Rep. Rashida Tlaib last week repeatedly accused the Trump administration of trying to erase “people of color” like her and asked an official to affirm she is not white.
Speaking during a Wednesday House Oversight Committee hearing about the 2020 U.S. Census, Tlaib complained that the form does not include a “Middle Eastern/North African” ethnicity option. The Michigan Democrat noted that the Trump administration decided against adding the category despite an Obama-era study that recommended doing so.
“Dr. Dillingham, do I look white to you?” Tlaib asked the Census Bureau director, Steven Dillingham.
Dillingham said he would respect whatever ethnic identity Tlaib preferred. He then began to explain that the Census provides a write-in field for people who do not feel accurately represented by the standard categories. But Tlaib cut him off and said that “circling white” on the census “changed my lived experience as a person of color.”
Tlaib — an outspoken member of the “squad” of progressive first-term congresswomen — went on to tell Dillingham that “there’s a difference when you actually have the check-off box.”

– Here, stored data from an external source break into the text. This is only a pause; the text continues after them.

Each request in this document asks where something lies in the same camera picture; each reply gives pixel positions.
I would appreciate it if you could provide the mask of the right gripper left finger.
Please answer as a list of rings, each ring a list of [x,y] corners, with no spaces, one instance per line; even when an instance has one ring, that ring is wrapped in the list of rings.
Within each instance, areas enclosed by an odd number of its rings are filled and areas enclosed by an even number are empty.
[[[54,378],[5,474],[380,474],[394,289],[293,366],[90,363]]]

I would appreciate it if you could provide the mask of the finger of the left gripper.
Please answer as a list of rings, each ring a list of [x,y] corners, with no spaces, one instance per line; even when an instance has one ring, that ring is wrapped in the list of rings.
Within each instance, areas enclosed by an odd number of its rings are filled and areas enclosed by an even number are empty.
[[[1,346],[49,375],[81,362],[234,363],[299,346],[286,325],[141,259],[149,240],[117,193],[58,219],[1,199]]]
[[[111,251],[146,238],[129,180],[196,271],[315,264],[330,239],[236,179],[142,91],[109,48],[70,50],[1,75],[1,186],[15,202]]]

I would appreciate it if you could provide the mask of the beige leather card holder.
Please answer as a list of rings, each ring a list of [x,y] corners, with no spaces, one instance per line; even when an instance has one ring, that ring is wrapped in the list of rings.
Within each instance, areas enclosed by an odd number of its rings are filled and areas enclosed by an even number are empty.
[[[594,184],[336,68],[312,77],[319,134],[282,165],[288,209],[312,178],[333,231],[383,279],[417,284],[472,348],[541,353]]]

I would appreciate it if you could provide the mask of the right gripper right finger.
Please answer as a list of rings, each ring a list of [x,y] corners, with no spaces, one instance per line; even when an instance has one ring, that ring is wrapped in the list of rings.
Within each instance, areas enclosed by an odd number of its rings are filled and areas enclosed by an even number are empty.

“Sir, it does not have the same impact, and you know that,” she said of the write-in option. “You know that. That’s why the community pushed to add the category ‘MENA,’ and they did it right. They went through the process, and they got it approved. And this administration decided to ignore them and make them invisible again.”
“Right? That is what you are doing, you’re making us invisible,” Tlaib added. “No, the continued absence of this ethnic category contributes to erasing us.”
Tlaib explained that “Middle Eastern/North African” must be included as a category on the Census because ethnicity decides “how they’re going to treat us.” Without Census “representation,” she said, her “community” would be deprived of funding, health research, civil rights protections and business loans, among other government services.
For Rashida Tlaib, the Census is personal
Coming back to the personal, Tlaib reiterated that she does not identify as white.
“Director, we need to get it right because I am not white. I’m not,” she said. “And I don’t try to say to others that you should be this or that. But when I sit on this form and I look at it, I don’t see myself represented on this form. And I think that’s a huge issue for people like me.”
“Congresswoman, I can assure you that we continue to study race and ethnicity and the options for self-reporting that,” Dillingham responded before Tlaib cut him off again.
“We’ve been studied enough,” Tlaib said, despite having earlier suggested she wanted more research of Middle Eastern and North African Americans.
Dillingham offered that the change she wanted could potentially be made ahead of the 2030 Census. But Tlaib dismissed the idea, saying, “It’s too late.”